He sought, however, the shelter of his cathedral, as the vesper bell summoned him to prayers,—followed by the armed knights, with a company of men-at-arms, driving before them a crowd of monks. The Archbishop was standing on the steps of the choir, beyond the central pillar, which reached to the roof of the cathedral, in the dim light shed by the candles of the altars, so that only the outline of his noble figure could be seen, when the knights closed around him, and Fitzurst seized him,—perhaps meaning to drag him away as a prisoner to the King, or outside the church before despatching him. Becket cried, "Touch me not, thou abominable wretch!" at the same time hurling Tracy, another of the knights, to the ground, who, rising, wounded him in the head with his sword. The Archbishop then bent his neck to the assassins, exclaiming, "I am prepared to die for Christ and His Church."

Such was the murder of Becket,—a martyr, as he has been generally regarded, for the liberties of the Church; but, according to some, justly punished for presumptuous opposition to his sovereign.

The assassination was a shock to Christendom. The most intrepid churchman of his age was slain at his post for doing, as he believed, his duty. No one felt the shock more than the King himself, who knew he would be held responsible for the murder. He dreaded the consequences, and shut himself up for three days in his chamber, refusing food, issuing orders for the arrest of the murderers, and sending ambassadors to the Pope to exculpate himself. Fearing an excommunication and an interdict, he swore on the Gospel, in one of the Norman cathedrals, that he had not commanded nor desired the death of the Archbishop; and stipulated to maintain at his own cost two hundred knights in the Holy Land, to abrogate the Constitutions of Clarendon, to reinvest the See of Canterbury with all he had wrested away, and even to undertake a crusade against the Saracens of Spain if the Pope desired. Amid the calamities which saddened his latter days, he felt that all were the judgments of God for his persecution of the martyr, and did penance at his tomb.

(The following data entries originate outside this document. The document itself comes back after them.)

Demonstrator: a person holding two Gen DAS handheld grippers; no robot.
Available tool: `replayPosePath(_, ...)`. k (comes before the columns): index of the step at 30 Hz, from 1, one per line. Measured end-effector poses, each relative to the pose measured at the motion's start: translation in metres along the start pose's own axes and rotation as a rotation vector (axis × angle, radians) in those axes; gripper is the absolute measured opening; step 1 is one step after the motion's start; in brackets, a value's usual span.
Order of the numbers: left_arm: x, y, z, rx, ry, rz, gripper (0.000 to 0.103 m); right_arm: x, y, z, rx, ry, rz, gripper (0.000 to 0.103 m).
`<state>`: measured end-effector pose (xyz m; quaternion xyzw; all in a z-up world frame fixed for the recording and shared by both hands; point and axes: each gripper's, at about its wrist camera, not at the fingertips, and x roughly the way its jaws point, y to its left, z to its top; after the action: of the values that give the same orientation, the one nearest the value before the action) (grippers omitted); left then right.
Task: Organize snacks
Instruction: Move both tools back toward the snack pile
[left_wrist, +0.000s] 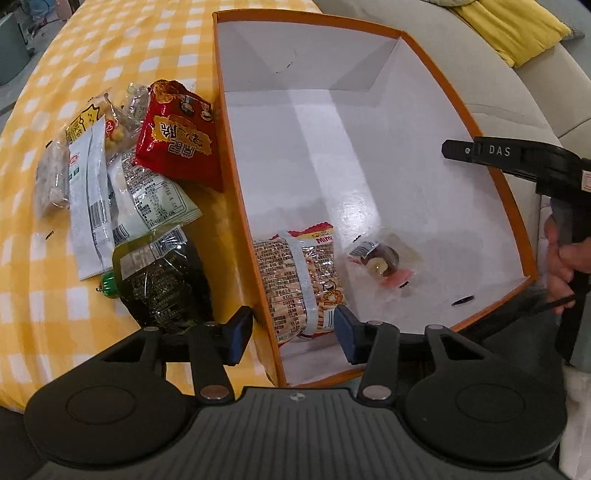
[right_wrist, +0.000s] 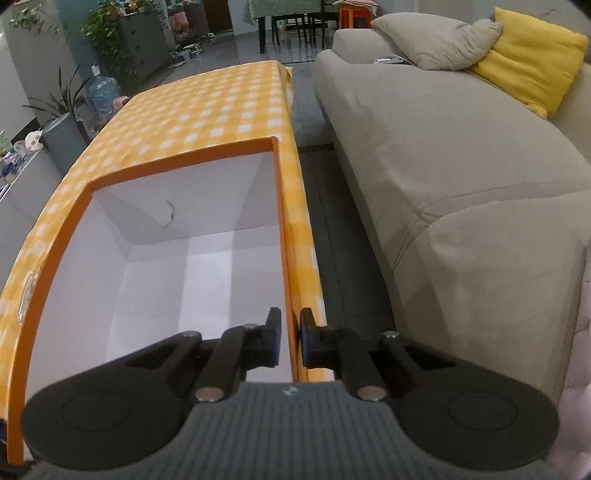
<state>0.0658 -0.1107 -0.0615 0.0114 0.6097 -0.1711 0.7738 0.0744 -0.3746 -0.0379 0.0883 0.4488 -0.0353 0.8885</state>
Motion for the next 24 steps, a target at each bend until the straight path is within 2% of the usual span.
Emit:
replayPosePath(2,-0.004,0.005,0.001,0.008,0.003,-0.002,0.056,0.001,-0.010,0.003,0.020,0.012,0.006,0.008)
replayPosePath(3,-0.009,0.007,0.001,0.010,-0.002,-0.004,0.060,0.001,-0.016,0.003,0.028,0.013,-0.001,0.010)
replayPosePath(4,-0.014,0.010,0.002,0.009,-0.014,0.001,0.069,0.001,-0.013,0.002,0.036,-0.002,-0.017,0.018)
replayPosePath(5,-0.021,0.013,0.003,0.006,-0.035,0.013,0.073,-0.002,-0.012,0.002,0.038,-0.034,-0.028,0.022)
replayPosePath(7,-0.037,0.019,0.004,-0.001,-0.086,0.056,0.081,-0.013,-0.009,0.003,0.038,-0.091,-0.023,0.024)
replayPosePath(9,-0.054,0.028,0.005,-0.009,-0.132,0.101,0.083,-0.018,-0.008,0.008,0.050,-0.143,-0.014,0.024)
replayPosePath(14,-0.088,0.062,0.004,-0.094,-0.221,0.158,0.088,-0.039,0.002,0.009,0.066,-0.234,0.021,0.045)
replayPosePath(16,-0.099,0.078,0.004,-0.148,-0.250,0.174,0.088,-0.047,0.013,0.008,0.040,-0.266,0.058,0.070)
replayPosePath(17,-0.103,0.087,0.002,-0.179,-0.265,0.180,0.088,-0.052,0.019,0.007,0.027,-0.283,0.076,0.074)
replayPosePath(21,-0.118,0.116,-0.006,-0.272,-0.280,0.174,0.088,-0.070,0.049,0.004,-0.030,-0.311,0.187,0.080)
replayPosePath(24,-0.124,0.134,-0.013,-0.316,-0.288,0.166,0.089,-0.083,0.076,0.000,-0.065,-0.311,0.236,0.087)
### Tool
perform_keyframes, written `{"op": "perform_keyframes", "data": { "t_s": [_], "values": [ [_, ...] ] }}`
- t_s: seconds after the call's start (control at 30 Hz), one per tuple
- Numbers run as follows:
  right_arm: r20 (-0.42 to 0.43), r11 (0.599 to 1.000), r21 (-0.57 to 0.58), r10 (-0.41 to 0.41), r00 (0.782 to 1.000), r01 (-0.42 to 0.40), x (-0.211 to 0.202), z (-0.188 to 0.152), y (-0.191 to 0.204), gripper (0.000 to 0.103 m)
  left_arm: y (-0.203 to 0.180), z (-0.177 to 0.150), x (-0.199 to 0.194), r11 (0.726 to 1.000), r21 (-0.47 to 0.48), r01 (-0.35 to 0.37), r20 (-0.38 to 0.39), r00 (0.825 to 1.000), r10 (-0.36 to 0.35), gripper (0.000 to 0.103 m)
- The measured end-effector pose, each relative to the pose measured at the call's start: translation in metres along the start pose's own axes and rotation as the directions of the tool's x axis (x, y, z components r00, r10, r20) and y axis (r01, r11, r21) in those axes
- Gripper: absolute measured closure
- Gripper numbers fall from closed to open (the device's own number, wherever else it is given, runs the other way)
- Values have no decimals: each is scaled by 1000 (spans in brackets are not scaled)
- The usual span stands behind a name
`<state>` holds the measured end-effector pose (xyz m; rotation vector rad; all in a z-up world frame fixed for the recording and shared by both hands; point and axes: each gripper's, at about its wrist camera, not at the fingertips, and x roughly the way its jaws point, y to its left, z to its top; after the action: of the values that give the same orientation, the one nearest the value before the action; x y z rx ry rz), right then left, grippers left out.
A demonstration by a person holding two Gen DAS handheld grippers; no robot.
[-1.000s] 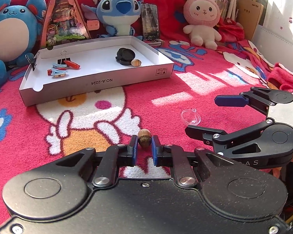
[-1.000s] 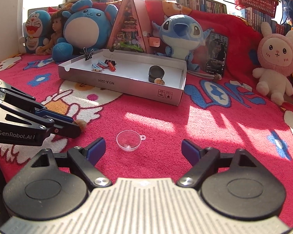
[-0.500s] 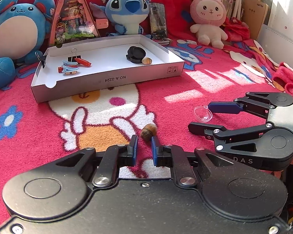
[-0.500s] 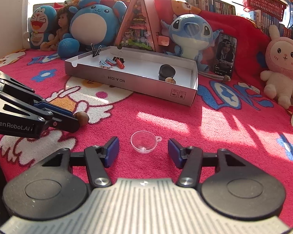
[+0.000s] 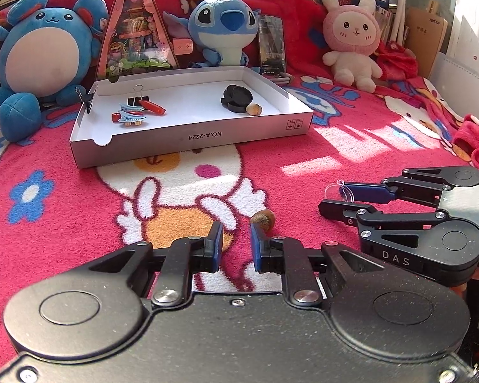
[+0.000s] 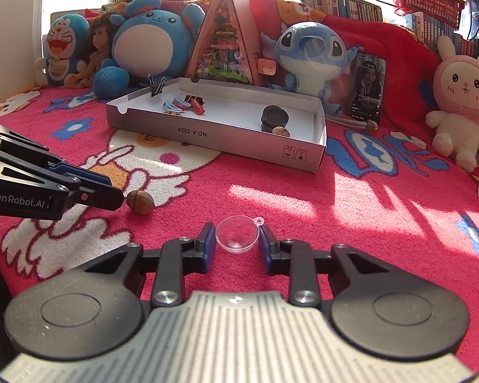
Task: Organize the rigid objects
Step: 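Carry the acorn and clear plastic cup into the box with both tools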
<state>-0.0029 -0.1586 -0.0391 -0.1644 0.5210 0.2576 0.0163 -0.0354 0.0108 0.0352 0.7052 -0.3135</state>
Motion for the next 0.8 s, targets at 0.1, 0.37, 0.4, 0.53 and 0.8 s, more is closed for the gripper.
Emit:
{"op": "perform_keyframes", "data": {
  "t_s": [0.1, 0.37, 0.4, 0.53, 0.8],
  "values": [
    [5, 1000, 6, -2, 1000, 2, -1, 0, 0, 68, -5, 0, -5, 1000, -8, 3, 22, 1000, -3, 74],
    [14, 999, 31, -10, 1000, 9, -4, -1, -3, 68, -20, -2, 3, 997, -75, -35, 72, 997, 40, 68],
    [15, 999, 36, -12, 1000, 11, -4, -1, -3, 68, -22, -2, 5, 996, -81, -41, 72, 996, 47, 68],
    [21, 998, 57, -17, 1000, 16, -5, -2, -5, 68, -25, -6, 12, 993, -102, -65, 67, 995, 72, 68],
    [29, 996, 84, -21, 999, 19, -5, -4, -7, 68, -28, -8, 21, 992, -99, -84, 67, 994, 91, 81]
  ]
}}
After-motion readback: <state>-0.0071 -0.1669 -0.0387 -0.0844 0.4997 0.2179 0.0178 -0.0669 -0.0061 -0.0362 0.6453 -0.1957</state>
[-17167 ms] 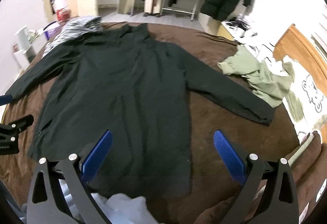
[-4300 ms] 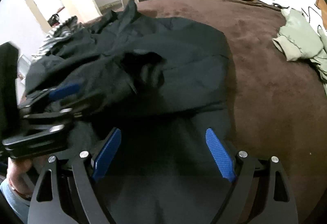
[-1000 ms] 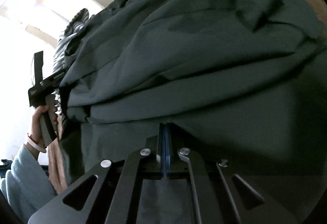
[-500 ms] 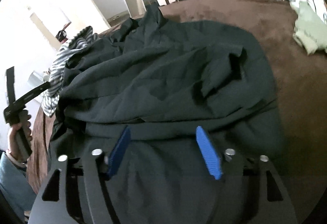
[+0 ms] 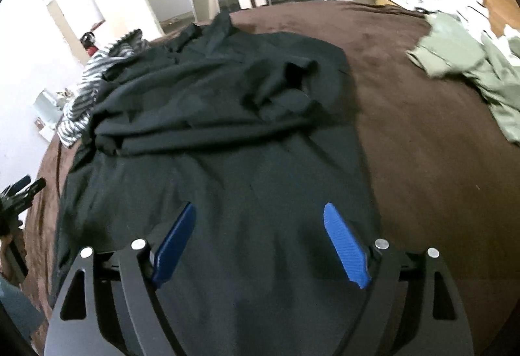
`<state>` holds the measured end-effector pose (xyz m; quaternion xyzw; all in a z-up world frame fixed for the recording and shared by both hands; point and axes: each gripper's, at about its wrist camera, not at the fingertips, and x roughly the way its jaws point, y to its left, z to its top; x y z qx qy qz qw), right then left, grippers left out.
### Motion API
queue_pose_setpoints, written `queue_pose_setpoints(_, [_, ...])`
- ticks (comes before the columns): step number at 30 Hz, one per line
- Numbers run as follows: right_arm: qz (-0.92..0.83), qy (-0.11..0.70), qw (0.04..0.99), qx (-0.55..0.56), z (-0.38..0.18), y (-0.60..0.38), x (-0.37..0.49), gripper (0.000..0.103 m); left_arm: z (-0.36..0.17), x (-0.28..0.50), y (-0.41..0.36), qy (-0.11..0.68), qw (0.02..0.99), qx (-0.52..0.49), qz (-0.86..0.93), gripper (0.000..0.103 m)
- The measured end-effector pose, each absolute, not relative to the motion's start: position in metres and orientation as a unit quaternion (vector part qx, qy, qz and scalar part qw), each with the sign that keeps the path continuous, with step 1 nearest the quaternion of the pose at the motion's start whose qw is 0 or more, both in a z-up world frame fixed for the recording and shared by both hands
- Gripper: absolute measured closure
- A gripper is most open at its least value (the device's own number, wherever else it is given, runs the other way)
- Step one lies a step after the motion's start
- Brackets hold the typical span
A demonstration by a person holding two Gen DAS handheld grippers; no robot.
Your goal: Fold large clothes
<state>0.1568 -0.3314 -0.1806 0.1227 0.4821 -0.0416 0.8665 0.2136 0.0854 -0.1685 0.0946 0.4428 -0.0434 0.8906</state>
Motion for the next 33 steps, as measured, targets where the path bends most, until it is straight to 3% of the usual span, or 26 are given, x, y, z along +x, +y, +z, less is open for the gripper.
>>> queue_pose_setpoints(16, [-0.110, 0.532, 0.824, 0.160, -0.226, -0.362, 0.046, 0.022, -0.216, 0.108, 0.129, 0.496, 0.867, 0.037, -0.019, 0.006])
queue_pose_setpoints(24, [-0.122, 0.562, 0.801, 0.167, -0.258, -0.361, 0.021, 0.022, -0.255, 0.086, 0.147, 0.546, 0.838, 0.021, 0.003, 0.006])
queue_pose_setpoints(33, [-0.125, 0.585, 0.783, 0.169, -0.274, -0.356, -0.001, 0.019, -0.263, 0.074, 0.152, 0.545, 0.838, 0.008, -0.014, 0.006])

So Becket slew more by his death than he did by his life. His cause was gained by his blood: it arrested the encroachments of the Norman kings for more than three hundred years. He gained the gratitude of the Church and a martyr's crown. He was canonized as a saint. His shrine was enriched with princely offerings beyond any other object of popular veneration in the Middle Ages. Till the time of the Reformation a pilgrimage to that shrine was a common form of penance for people of all conditions, the nobility as well as the common people. Even miracles were reputed to be wrought at that shrine, while a drop of Becket's blood would purchase a domain!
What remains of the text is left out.